» What to work on: Please repeat word for word the line containing "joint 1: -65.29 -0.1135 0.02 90" and every following line up to and including the last one below, pictures excluded.

» Data for processing:
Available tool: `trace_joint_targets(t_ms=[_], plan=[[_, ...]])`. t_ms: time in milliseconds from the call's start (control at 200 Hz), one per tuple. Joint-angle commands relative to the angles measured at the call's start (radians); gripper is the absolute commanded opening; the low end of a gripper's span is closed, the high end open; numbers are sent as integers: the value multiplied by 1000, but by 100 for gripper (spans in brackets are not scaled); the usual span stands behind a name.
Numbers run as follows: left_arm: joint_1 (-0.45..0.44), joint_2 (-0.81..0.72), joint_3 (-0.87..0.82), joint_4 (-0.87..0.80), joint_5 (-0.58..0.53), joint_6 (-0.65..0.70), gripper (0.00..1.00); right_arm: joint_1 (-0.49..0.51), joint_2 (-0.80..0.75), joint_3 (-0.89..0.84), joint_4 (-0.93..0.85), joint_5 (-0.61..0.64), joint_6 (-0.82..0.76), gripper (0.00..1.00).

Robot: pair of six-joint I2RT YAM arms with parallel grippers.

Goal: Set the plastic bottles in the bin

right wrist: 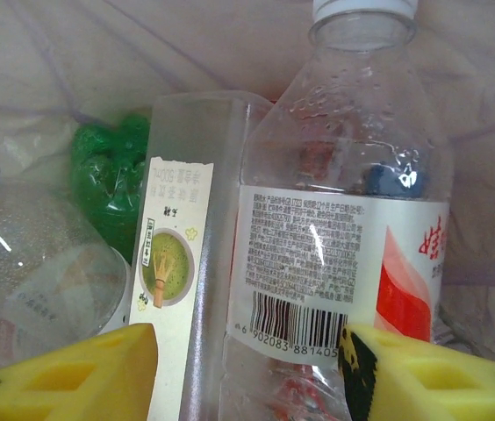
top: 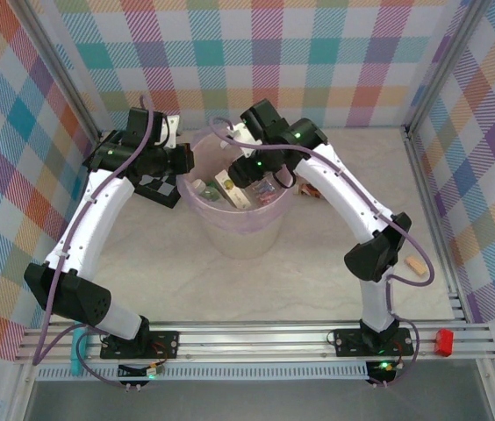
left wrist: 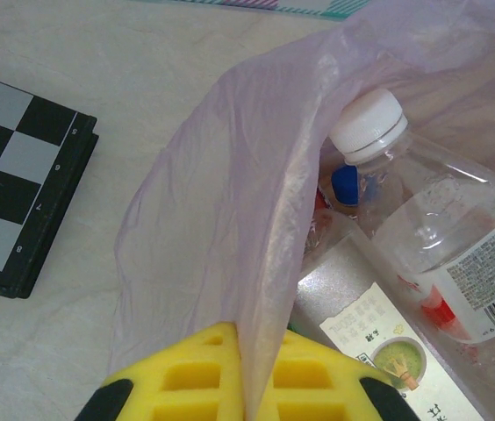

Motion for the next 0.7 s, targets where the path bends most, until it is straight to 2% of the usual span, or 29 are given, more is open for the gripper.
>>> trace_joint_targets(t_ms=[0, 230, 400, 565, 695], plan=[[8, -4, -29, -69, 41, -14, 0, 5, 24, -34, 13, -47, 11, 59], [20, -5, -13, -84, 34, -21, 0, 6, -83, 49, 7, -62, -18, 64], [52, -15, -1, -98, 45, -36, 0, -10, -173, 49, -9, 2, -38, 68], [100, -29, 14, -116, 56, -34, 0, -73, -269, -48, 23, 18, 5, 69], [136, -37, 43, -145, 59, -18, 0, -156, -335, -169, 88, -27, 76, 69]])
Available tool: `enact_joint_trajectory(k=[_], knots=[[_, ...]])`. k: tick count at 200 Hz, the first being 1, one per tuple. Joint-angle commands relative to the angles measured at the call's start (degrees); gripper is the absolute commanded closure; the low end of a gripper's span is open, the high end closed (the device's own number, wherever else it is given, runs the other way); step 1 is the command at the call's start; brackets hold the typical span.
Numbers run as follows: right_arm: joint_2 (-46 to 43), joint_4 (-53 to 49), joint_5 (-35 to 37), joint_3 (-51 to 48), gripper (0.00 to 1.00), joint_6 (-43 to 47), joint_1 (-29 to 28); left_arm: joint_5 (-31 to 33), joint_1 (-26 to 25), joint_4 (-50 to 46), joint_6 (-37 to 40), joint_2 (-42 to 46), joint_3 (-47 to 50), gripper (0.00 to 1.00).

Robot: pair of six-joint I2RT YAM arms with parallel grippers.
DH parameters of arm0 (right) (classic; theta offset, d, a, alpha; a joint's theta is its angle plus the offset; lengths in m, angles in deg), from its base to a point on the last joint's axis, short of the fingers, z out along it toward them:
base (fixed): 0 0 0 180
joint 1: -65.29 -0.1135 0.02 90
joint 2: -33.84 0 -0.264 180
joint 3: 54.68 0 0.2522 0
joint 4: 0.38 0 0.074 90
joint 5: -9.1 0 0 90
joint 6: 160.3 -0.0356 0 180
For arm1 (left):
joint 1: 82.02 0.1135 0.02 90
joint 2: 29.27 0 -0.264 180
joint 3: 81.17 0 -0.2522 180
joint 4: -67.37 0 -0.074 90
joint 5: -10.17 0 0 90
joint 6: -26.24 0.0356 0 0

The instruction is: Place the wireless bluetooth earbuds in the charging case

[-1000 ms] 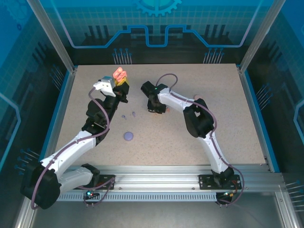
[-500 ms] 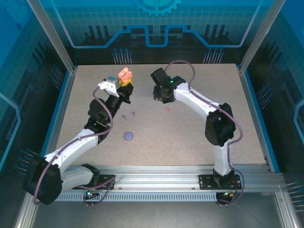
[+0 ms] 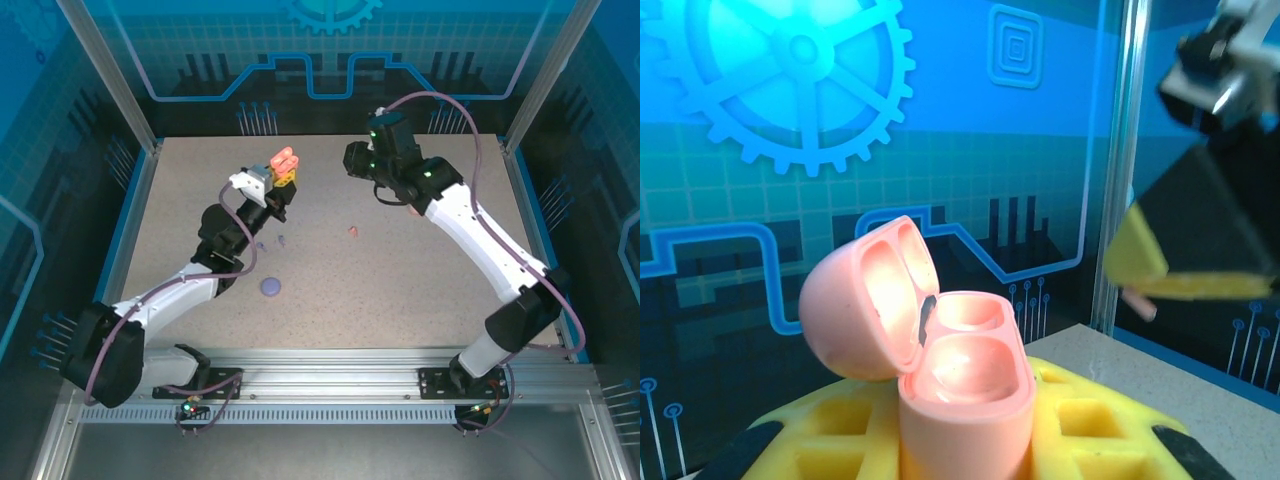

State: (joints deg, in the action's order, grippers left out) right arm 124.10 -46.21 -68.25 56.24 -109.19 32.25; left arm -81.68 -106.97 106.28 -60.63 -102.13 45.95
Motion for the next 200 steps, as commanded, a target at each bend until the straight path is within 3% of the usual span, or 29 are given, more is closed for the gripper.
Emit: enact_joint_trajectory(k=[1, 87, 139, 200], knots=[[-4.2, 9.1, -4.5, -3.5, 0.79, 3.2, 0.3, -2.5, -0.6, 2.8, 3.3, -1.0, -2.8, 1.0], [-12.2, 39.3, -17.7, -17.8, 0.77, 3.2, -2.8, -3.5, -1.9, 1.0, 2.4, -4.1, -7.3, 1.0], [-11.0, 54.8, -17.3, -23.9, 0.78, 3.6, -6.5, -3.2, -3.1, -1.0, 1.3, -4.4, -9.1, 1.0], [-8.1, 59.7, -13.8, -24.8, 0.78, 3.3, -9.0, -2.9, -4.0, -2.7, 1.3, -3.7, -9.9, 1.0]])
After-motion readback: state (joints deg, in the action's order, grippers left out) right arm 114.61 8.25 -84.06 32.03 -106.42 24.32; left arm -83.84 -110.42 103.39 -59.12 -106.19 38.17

» Problem solution:
joint 1: -65.29 -0.1135 0.02 90
joint 2: -33.84 0 -0.264 180
joint 3: 54.68 0 0.2522 0
joint 4: 0.38 0 0.074 90
joint 5: -9.1 0 0 90
joint 6: 160.3 -0.0356 0 180
For arm1 (left):
joint 1: 82.02 0.1135 0.02 90
joint 2: 29.27 0 -0.264 180
joint 3: 81.17 0 -0.2522 180
joint 4: -67.37 0 -0.074 90
joint 5: -10.17 0 0 90
joint 6: -26.24 0.0356 0 0

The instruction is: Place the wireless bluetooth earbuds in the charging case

[-1000 ms] 
[-500 ms] 
[+0 ms] 

State: (joints deg, in the action's order, grippers left out) right arm 124.10 -46.21 -68.25 56.24 -109.19 32.25; left arm -81.68 -106.97 106.28 -60.63 -102.13 45.95
Motion for the next 200 steps, as commanded, a target at each bend until the straight path is within 3% of the usual span, or 29 are given, more is closed for the gripper.
Emit: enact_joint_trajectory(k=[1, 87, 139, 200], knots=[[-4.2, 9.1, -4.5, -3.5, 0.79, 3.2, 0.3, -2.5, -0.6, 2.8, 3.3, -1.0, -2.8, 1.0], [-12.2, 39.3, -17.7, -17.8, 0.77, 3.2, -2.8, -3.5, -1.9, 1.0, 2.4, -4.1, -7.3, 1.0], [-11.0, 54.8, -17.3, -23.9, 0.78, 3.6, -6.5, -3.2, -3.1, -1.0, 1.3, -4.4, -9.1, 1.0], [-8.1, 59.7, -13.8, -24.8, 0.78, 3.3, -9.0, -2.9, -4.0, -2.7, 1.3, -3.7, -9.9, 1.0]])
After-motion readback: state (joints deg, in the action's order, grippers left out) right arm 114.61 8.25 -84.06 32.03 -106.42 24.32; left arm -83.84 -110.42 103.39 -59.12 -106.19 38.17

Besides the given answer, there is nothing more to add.